Copy every line below precisely as it appears.

--

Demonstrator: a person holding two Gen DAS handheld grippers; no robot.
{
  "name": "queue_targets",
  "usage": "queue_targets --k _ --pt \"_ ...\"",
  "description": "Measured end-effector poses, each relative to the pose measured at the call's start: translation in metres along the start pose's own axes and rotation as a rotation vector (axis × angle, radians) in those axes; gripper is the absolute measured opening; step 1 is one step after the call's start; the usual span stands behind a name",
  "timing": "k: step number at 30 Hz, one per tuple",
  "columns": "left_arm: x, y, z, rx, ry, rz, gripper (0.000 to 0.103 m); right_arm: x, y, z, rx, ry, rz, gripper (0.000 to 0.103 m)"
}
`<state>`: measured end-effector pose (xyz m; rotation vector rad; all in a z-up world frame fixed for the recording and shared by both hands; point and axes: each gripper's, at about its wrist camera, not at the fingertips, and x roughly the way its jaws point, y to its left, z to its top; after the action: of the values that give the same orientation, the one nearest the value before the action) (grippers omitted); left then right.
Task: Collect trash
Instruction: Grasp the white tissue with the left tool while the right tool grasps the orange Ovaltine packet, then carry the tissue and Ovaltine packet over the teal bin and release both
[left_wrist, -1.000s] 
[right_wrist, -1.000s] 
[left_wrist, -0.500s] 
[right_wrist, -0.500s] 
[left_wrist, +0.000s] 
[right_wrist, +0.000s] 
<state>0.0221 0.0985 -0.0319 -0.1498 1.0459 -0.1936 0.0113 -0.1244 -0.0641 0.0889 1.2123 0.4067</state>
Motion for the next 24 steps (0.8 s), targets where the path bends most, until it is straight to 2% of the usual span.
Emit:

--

◆ **TASK ANSWER**:
Demonstrator: a person holding two Gen DAS handheld grippers; no robot.
{
  "name": "queue_targets",
  "usage": "queue_targets --k _ --pt \"_ ...\"",
  "description": "Measured end-effector poses, each relative to the pose measured at the call's start: translation in metres along the start pose's own axes and rotation as a rotation vector (axis × angle, radians) in those axes; gripper is the absolute measured opening; step 1 is one step after the call's start; the usual span stands behind a name",
  "timing": "k: step number at 30 Hz, one per tuple",
  "columns": "left_arm: x, y, z, rx, ry, rz, gripper (0.000 to 0.103 m); right_arm: x, y, z, rx, ry, rz, gripper (0.000 to 0.103 m)"
}
`<state>`: measured end-effector pose (xyz m; rotation vector rad; all in a z-up world frame fixed for the recording and shared by both hands; point and axes: each gripper's, at about its wrist camera, not at the fingertips, and x roughly the way its jaws point, y to its left, z to its top; after the action: of the values that give the same orientation, the one nearest the value before the action) (grippers omitted); left then right.
Task: Collect trash
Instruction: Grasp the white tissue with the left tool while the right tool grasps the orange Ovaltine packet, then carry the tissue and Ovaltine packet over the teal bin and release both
[left_wrist, -1.000s] 
[right_wrist, -1.000s] 
[left_wrist, -0.500s] 
[right_wrist, -0.500s] 
[left_wrist, +0.000s] 
[right_wrist, +0.000s] 
<state>0.0221 0.0985 -0.0319 -0.1498 1.0459 -0.1936 0.0113 -0.1244 -0.0641 0.0889 1.2123 0.4067</state>
Motion for the next 24 steps (0.8 s), targets where the path bends most, until it is straight to 2% of the usual span.
Emit:

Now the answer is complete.